Exercise — Every line of the entries below that carries the string "scene" should be copied.

BEGIN

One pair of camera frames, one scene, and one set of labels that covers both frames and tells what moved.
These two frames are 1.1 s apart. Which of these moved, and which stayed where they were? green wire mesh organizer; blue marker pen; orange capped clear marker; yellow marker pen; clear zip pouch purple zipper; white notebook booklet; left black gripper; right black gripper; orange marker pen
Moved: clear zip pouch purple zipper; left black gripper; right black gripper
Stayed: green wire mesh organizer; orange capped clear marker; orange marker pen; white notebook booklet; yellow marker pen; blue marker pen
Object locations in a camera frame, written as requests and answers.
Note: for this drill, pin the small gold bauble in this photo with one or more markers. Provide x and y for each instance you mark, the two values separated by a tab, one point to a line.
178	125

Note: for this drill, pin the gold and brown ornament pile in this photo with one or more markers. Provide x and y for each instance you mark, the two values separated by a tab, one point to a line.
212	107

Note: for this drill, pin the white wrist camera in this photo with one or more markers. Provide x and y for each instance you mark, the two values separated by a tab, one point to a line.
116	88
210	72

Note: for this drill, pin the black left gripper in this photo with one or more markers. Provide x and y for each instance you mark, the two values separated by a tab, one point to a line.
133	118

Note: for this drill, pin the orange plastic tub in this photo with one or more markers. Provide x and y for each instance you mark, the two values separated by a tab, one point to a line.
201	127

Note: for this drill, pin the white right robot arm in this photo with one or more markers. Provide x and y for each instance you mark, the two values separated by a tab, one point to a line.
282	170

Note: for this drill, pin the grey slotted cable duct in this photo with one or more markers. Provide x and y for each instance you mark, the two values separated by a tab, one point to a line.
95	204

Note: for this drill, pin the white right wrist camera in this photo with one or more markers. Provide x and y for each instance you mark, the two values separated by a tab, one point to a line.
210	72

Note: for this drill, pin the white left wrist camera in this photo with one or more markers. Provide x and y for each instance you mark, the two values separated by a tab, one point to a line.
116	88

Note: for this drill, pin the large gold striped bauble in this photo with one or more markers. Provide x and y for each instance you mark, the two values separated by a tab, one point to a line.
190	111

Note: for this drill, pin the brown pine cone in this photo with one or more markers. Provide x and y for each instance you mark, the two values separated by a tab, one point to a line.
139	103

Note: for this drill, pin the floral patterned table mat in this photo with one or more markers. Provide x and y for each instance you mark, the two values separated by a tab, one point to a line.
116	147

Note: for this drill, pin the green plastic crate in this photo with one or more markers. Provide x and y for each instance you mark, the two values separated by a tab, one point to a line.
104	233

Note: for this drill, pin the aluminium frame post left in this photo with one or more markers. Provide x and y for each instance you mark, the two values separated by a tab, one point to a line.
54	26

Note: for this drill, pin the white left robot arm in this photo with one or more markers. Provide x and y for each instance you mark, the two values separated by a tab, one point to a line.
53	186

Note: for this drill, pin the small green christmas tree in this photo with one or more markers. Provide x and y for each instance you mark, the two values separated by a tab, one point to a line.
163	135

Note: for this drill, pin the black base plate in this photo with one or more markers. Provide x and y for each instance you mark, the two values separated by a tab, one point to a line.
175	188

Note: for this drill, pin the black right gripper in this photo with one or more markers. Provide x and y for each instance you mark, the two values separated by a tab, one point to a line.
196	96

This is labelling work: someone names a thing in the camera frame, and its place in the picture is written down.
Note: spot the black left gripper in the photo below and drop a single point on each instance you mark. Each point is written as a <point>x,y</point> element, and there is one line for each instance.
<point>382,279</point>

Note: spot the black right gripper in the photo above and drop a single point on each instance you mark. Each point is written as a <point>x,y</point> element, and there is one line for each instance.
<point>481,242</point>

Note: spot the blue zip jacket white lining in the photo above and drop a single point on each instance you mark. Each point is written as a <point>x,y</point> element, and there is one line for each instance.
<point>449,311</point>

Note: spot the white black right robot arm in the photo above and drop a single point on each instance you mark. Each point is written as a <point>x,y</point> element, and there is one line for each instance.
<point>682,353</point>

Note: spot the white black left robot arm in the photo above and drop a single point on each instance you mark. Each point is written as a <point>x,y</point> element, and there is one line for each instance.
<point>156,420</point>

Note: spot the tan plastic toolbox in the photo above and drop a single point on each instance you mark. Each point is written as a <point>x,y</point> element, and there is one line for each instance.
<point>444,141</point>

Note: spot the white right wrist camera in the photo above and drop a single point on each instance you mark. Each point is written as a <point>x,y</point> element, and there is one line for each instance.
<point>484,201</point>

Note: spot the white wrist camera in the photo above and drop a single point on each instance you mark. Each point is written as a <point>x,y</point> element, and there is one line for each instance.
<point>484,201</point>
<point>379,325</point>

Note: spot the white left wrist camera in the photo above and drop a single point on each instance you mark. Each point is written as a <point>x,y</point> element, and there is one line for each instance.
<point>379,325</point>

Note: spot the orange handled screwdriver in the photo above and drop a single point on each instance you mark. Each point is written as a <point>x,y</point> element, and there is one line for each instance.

END
BEGIN

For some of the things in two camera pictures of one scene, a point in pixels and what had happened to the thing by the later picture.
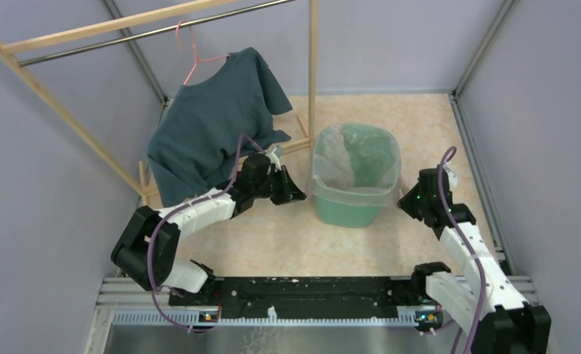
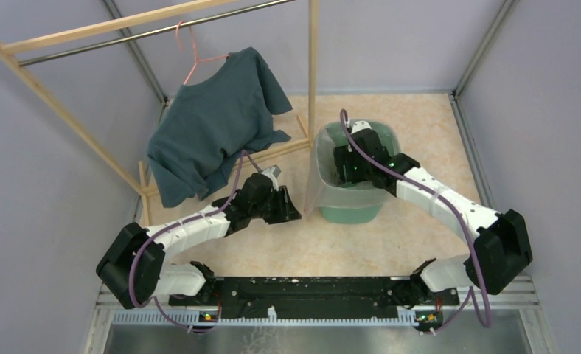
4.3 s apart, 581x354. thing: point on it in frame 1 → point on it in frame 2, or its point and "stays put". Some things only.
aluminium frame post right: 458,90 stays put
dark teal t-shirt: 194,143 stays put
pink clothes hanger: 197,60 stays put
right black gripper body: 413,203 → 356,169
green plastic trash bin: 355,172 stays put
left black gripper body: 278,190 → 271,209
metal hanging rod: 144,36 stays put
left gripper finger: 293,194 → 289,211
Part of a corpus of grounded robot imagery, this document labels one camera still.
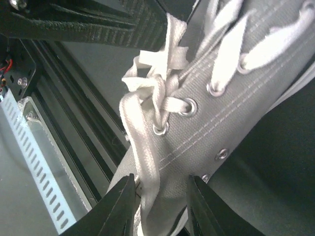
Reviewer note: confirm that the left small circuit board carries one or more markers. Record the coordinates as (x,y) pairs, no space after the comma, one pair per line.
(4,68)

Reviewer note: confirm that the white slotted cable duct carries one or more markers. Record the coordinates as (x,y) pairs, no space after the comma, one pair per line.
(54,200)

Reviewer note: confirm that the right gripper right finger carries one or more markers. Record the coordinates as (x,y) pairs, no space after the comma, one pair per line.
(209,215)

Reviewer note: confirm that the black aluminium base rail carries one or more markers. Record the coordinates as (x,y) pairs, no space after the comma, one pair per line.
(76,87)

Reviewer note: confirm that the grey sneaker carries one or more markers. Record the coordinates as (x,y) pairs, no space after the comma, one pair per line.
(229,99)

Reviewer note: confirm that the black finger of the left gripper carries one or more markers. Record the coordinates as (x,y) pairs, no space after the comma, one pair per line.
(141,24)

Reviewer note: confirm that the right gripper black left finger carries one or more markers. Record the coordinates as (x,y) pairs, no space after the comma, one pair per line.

END

Result of the task —
One pair of camera frames, one scene, and one set of labels that covers both frames and tells what moved.
For some of the things in two camera pictures of one scene, a point in pixels and what had happened to the thing by the later picture.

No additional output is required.